Besides supporting the ability to balance system workloads and to migrate the redundant computations required to support warm-standby operation for fault-tolerant computation, dynamic class loading and unloading also empowers developers with significant new capabilities. When errors are found in deployed software, dynamic class loading supports the ability to dynamically load corrective patches into the running system, often without requiring the system to be rebooted.
Similarly, when system functionality must be enhanced in response to evolving end-user requirements and/or new communication protocols, the new functionality can be added to the running system, once again without requiring any downtime. Finally, many mission-critical systems have the need to support temporary specialized capabilities. These temporary capabilities can be dynamically loaded into the running system and then unloaded after the temporary need for this capability is no longer present.
Among the various frameworks that are available to support the deployment and field maintenance of Java software is the OSGi (Open Software Gateway Initiative) framework. This standard, which supports software configuration management on deployed systems, is available both as open-source libraries and commercially supported products. The OSGi framework keeps track of which software versions of each relevant software bundle are running at any given time on each deployed system. OSGi management tools help automate the process of distributing new software versions to targeted devices, and of automating the process of installation, initialization and startup of the new software versions.

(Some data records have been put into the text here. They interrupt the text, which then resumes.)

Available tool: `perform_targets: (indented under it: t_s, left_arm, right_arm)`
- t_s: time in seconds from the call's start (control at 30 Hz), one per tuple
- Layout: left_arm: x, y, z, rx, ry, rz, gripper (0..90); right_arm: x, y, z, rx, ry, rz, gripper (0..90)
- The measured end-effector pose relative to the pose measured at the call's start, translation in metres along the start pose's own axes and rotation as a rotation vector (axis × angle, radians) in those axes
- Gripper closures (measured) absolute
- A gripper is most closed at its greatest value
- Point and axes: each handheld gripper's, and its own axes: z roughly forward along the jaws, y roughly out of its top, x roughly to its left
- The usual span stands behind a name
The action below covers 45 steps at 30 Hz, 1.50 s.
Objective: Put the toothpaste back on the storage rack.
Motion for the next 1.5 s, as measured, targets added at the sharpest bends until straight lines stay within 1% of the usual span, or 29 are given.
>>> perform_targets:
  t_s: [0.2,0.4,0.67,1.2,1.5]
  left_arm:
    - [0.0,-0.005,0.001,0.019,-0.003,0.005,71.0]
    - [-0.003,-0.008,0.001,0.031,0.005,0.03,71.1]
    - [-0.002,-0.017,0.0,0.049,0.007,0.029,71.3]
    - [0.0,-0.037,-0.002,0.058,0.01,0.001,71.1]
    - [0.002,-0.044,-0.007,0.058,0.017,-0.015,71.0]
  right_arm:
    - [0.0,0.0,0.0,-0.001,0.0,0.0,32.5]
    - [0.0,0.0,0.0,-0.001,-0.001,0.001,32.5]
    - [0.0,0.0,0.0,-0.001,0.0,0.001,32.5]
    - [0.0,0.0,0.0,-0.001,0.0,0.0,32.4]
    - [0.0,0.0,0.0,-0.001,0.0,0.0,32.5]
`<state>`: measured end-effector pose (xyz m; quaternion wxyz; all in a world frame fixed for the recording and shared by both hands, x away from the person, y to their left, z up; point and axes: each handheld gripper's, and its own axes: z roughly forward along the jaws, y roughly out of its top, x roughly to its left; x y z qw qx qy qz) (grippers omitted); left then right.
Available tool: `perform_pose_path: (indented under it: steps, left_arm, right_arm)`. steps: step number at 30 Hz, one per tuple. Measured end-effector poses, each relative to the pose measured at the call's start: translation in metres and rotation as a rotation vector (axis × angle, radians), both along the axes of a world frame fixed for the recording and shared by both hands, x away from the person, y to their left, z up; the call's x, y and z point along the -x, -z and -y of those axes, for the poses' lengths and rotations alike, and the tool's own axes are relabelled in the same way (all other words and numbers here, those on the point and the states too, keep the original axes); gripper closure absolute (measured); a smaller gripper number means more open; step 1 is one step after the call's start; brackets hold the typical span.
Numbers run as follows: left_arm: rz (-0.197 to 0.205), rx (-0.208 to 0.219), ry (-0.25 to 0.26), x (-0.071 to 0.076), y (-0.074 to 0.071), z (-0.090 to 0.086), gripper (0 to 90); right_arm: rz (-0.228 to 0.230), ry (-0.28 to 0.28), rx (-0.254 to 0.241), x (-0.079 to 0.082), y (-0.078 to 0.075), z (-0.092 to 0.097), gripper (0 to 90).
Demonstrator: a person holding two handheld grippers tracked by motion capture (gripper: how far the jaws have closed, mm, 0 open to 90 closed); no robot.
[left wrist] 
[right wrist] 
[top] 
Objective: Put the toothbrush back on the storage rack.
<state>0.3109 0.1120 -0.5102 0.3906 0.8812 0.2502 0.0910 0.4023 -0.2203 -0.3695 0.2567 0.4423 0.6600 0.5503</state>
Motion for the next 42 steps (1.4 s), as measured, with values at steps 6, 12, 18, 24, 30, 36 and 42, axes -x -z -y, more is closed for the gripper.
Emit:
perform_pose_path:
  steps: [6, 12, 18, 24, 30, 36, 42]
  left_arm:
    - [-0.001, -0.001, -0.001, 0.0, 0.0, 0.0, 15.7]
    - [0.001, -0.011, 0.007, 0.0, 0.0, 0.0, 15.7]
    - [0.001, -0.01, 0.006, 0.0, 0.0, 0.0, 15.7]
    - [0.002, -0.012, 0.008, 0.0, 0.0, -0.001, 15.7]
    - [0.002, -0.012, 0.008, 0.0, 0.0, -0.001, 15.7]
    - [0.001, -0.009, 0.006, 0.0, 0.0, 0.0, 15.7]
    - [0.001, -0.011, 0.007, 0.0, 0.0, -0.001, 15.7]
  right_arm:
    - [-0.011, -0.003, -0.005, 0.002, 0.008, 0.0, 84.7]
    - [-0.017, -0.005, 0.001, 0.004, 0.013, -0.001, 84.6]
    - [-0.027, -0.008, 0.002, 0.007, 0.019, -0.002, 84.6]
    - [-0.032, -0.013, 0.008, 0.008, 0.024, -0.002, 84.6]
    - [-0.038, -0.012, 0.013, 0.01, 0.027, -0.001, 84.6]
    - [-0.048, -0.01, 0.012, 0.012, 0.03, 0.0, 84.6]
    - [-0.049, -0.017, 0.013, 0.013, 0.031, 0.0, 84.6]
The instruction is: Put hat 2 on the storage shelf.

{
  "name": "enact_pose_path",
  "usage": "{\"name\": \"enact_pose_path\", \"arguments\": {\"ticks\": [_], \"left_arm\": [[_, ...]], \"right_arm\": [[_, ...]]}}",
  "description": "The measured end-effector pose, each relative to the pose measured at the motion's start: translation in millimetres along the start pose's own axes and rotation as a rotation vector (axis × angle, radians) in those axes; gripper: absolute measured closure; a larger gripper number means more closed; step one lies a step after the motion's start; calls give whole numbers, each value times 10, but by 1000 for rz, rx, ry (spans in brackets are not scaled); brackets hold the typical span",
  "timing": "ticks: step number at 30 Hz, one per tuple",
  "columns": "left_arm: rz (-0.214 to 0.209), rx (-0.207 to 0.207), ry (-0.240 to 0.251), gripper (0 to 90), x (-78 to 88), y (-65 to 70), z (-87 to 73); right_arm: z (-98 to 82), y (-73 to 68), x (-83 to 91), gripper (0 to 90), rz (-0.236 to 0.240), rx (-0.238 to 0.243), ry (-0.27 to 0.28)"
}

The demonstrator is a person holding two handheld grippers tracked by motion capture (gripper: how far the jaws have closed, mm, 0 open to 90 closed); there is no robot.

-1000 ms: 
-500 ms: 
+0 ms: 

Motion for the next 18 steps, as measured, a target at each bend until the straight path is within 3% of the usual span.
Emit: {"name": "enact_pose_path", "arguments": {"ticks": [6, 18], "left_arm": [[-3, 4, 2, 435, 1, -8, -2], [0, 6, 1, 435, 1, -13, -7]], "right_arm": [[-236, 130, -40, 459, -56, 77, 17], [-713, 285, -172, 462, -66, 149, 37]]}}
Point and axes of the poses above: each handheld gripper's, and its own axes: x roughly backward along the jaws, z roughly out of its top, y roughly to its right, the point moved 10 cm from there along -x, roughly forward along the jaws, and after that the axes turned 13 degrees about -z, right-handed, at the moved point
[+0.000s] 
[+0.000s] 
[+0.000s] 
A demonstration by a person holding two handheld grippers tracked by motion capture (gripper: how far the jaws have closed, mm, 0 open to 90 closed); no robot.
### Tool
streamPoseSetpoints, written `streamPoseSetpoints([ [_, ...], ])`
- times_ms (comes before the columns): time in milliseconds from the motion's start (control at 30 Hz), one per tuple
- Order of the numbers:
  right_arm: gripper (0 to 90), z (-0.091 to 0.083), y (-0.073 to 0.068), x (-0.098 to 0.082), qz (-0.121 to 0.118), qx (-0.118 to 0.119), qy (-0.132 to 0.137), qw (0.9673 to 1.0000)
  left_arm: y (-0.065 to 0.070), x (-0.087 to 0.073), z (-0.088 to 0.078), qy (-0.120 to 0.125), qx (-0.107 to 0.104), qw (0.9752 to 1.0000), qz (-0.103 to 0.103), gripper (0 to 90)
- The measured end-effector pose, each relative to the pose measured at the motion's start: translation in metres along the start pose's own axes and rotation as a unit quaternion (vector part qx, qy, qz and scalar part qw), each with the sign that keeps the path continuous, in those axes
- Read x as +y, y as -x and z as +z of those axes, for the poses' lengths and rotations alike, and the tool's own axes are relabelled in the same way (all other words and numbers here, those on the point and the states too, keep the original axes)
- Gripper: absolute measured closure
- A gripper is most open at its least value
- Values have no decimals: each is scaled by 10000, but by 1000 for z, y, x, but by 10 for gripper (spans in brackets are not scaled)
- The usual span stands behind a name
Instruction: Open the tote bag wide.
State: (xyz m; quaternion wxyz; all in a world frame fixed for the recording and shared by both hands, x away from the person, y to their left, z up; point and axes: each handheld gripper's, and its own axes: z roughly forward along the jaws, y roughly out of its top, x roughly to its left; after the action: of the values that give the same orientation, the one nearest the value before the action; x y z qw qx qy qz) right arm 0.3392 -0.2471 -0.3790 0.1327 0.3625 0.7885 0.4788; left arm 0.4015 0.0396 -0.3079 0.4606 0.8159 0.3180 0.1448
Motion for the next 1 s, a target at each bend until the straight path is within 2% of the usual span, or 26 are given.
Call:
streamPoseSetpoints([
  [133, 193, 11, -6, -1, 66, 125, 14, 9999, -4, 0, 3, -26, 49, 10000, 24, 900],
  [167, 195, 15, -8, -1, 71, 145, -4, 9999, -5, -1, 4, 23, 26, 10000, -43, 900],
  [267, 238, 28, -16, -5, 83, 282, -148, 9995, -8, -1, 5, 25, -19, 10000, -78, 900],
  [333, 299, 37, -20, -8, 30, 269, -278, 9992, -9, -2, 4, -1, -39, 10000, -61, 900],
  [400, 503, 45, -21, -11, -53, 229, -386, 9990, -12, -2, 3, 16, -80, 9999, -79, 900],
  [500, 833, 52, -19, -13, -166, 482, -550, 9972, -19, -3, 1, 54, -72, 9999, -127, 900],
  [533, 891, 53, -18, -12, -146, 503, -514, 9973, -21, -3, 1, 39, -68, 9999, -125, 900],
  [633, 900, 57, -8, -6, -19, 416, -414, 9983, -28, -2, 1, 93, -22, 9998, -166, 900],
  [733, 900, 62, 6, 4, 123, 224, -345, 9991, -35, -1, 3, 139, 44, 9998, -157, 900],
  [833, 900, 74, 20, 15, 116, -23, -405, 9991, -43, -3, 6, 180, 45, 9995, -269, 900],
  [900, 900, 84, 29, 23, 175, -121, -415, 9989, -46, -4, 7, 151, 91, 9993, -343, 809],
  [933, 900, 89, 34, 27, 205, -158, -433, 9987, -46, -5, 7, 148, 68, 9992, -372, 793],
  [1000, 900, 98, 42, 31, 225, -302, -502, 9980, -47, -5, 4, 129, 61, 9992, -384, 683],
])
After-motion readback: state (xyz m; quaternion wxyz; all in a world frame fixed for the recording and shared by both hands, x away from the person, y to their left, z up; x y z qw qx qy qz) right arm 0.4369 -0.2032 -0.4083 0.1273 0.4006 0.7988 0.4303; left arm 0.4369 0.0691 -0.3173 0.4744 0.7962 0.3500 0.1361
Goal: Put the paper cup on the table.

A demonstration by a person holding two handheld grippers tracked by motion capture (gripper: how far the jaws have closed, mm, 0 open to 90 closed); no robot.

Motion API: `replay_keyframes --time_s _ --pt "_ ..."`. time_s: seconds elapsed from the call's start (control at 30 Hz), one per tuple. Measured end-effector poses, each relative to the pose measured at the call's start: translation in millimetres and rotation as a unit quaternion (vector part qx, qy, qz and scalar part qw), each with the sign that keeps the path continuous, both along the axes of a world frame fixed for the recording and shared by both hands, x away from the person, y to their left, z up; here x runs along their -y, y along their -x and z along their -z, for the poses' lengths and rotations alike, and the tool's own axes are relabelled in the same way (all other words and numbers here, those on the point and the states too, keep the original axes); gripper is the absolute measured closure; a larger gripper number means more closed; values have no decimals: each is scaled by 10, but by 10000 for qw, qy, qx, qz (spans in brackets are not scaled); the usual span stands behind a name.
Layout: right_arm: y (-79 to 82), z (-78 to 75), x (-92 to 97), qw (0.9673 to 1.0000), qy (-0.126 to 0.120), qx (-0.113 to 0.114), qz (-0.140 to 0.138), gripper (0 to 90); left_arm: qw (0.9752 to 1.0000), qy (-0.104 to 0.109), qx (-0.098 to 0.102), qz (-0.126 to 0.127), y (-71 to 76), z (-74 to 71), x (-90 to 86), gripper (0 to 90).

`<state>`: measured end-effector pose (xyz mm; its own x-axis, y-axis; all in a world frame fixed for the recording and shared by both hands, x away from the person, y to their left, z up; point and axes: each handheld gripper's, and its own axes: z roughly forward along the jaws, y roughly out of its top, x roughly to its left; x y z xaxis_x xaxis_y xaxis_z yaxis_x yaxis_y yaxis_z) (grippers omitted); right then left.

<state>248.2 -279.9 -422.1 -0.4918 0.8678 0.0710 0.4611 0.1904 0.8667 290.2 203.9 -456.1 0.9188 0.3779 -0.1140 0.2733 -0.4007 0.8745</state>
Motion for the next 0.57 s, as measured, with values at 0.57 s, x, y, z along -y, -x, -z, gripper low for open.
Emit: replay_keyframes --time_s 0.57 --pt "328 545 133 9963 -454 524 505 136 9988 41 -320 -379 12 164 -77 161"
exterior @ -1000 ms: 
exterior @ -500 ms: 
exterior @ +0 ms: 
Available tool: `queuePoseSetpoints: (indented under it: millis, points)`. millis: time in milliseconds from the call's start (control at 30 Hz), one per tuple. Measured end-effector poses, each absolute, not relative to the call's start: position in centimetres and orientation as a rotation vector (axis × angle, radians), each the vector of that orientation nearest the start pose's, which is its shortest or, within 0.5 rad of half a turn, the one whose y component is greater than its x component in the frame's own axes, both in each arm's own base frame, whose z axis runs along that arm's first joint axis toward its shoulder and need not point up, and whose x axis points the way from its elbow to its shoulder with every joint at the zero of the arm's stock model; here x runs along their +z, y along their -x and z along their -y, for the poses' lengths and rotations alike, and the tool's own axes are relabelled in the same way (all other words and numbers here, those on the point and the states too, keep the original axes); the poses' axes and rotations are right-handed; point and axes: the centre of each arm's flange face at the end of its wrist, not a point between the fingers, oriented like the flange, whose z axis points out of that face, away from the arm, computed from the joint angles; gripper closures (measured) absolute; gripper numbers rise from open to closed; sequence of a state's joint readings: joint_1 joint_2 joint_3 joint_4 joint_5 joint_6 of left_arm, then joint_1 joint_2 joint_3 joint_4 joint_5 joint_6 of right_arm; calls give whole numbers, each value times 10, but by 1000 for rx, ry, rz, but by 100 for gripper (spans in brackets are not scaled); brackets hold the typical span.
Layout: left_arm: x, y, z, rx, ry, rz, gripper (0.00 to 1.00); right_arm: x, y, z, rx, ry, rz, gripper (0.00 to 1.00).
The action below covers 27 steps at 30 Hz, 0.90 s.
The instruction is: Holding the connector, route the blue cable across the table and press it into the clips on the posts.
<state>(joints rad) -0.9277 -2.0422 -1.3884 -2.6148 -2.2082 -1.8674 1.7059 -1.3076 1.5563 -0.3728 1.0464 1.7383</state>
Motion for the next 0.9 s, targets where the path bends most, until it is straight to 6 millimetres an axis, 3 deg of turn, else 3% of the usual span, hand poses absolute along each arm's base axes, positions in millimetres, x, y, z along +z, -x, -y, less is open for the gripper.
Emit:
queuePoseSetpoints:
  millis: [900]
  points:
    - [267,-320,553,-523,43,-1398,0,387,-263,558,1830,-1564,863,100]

A typical Linux-Java deployment architecture is shown in Figure 1. Note that middleware is available both as native libraries (typically implemented in C or C++) and as Java components running on top of the real-time virtual machine. Almost all deployed soft real-time Java systems include a combination of native and Java application software. In many cases, the same team takes responsibility for implementing both Java and native software and partitions between the two languages. This requires consideration of the tradeoffs in performance, memory footprint, real-time latency, dynamic behavior, software engineering difficulty and access to low-level device hardware. In other cases, it is common for newly developed software that is written in Java to be combined with legacy software written in C or C++. Either approach works well.
Linux and Java are already being used together in a variety of mission-critical soft real-time systems. However, many of these have not yet authorized public disclosure of their activities.